● Recorded information
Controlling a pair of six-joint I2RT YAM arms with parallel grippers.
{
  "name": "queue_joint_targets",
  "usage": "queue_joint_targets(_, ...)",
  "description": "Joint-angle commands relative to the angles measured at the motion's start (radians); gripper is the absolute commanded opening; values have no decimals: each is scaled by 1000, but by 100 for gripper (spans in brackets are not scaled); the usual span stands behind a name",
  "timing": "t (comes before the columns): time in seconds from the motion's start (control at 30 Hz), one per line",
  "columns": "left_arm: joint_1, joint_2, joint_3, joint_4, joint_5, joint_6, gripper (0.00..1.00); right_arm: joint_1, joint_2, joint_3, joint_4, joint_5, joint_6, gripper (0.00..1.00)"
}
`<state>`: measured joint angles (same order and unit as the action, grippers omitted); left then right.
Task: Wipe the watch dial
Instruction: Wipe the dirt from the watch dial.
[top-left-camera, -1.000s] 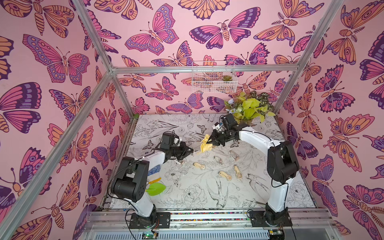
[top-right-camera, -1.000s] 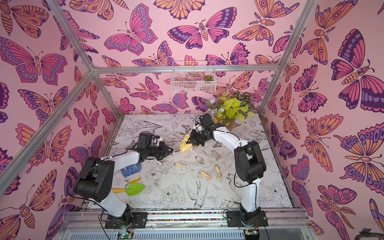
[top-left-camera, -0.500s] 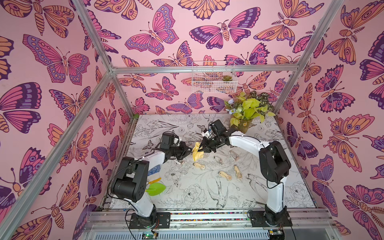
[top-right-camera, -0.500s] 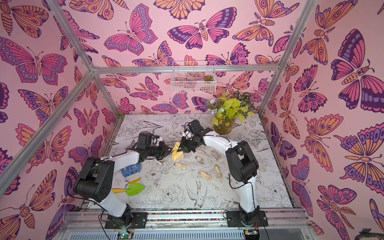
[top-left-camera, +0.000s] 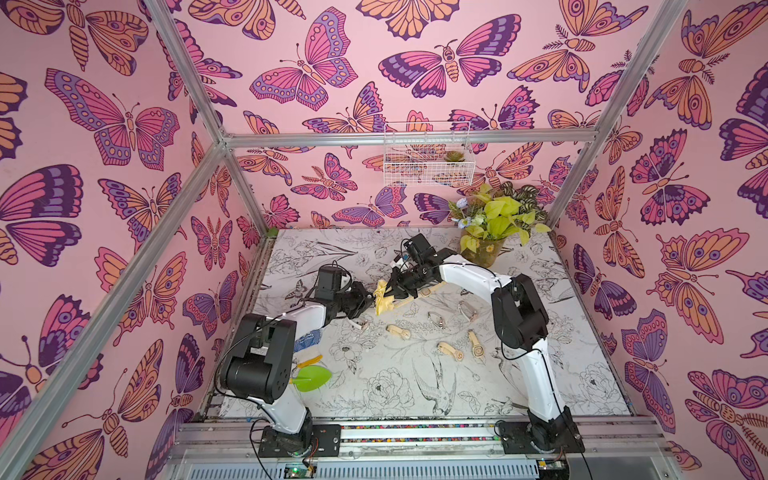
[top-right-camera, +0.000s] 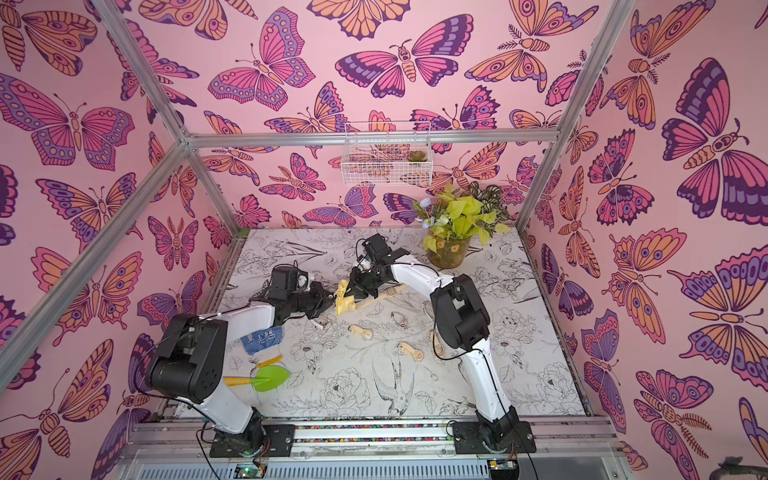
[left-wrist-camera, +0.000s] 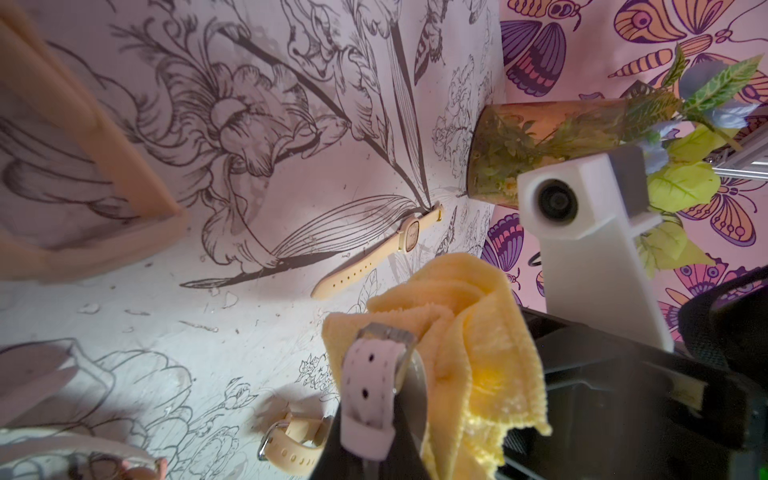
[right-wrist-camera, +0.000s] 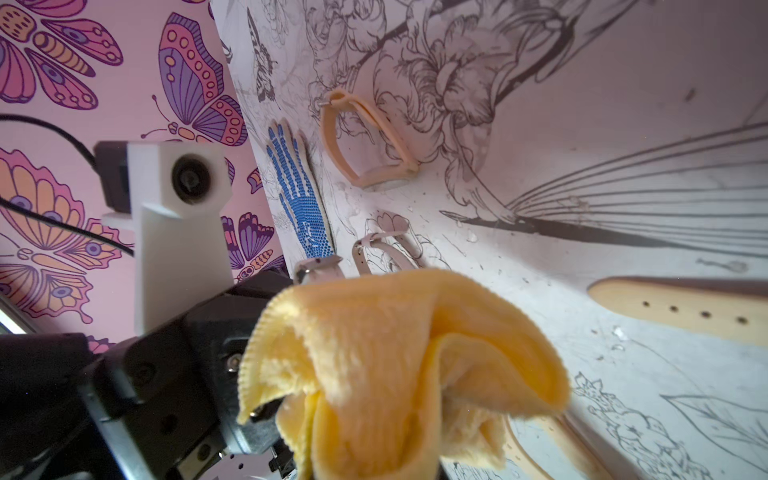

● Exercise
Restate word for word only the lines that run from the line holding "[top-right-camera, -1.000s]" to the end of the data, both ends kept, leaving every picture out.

● Result below
[top-right-camera, -1.000s] 
[top-left-camera, -0.500s] 
[top-right-camera, -0.500s] 
[top-left-camera, +0.000s] 
[top-right-camera, +0.000s] 
[left-wrist-camera, +0.000s] 
[right-wrist-camera, +0.000s] 

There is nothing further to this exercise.